VIII. STRENGTH
VIII. STRENGTH
Description
Upright: Strength to do difficult things gently, wisdom, confidence in tough choices, protector, coming of age.
Reversed: Not knowing one’s own power, capriciousness, finding the easy way out, killing the inner child too soon.
A woman sits in a prairie of goldenrod just hidden from the view of a neighborhood behind her. She is barefoot and casually dressed, gently engulfing a fawn laying between her legs. Looking to her right, she holds a silver dagger to the throat of the fawn. On her right arm is an infinity tattoo.

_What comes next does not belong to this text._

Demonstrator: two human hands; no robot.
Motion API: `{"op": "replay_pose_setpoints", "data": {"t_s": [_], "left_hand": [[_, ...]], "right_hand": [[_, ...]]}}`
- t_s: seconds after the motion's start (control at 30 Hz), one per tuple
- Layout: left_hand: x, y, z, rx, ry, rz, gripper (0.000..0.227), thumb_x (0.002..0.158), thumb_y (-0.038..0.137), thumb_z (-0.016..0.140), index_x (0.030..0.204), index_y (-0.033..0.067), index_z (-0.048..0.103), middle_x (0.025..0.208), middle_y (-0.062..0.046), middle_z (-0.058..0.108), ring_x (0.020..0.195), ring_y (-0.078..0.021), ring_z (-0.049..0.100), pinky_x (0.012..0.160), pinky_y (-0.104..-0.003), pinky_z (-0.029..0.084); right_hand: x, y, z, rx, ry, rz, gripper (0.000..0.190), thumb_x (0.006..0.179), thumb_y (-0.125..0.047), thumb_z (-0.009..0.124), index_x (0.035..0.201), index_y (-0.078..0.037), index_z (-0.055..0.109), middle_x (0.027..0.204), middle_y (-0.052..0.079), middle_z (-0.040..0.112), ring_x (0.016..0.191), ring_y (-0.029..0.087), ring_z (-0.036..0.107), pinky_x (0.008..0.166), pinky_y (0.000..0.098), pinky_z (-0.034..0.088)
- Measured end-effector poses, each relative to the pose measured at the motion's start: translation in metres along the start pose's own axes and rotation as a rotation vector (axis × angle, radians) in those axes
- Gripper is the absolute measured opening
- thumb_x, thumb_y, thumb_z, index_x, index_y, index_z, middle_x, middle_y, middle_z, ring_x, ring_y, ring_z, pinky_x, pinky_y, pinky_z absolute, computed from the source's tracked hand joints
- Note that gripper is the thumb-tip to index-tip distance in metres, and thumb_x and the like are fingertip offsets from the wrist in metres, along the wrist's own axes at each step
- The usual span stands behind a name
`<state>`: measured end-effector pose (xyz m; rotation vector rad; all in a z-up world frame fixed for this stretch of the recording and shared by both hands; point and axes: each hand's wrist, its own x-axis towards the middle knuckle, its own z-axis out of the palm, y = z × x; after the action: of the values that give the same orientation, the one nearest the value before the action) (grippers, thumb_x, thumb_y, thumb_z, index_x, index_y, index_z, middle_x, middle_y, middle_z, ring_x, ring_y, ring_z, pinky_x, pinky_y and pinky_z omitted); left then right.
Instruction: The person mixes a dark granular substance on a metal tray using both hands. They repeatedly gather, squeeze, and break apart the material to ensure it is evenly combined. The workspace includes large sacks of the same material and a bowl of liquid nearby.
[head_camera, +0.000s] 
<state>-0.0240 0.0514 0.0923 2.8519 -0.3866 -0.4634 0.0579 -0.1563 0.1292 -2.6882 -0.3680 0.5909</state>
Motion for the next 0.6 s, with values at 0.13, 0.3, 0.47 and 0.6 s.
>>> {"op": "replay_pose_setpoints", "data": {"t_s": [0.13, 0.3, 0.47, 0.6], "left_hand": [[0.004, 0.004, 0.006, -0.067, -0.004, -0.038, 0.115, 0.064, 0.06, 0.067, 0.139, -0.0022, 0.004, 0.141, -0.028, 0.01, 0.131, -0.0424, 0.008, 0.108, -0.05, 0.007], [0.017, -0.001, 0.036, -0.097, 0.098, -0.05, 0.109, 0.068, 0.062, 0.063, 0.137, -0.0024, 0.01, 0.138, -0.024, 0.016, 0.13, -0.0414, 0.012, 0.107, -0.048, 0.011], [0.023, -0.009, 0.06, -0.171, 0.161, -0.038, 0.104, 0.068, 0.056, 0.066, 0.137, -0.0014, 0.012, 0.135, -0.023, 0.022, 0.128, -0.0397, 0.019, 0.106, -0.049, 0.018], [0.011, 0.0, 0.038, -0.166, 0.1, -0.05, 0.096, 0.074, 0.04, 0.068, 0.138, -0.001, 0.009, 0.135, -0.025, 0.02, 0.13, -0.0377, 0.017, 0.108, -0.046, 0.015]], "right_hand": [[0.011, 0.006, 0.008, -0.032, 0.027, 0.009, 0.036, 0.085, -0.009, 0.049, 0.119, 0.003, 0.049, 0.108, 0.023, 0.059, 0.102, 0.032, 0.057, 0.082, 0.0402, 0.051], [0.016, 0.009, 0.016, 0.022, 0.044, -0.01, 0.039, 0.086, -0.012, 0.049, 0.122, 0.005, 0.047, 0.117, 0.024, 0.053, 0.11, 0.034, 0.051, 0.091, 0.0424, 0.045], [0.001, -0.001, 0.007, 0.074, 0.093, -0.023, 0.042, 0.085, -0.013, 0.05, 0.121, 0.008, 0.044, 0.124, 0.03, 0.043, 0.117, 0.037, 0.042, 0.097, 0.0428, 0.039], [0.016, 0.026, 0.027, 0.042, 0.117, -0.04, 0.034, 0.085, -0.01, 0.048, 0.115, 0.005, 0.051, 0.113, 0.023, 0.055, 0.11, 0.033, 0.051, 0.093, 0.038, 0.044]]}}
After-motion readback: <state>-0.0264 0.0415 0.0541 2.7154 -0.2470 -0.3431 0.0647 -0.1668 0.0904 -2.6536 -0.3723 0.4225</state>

When the violence of a hot midwestern summer begins to cool, the goldenrod flower blooms everywhere, filling the prairies and roadsides with a final ode to the sun. The goldenrod traditionally symbolizes encouragement and growth, but also caution. The woman here is suspended in this moment between seasons, a period I like to think of as ""summer's grace."" The summer heat brings incredible forces of life that clash and burn, growth rapidly overlaps, plants fighting for the sun strangle one another, creatures reproduce and most will not survive through the season, for the abundance of life also means the strength of predators. In this moment, the peak of summer has past and the infinite cycle turns toward the mercy of a cooling atmosphere, towards an inevitable autumn, towards the grace of death.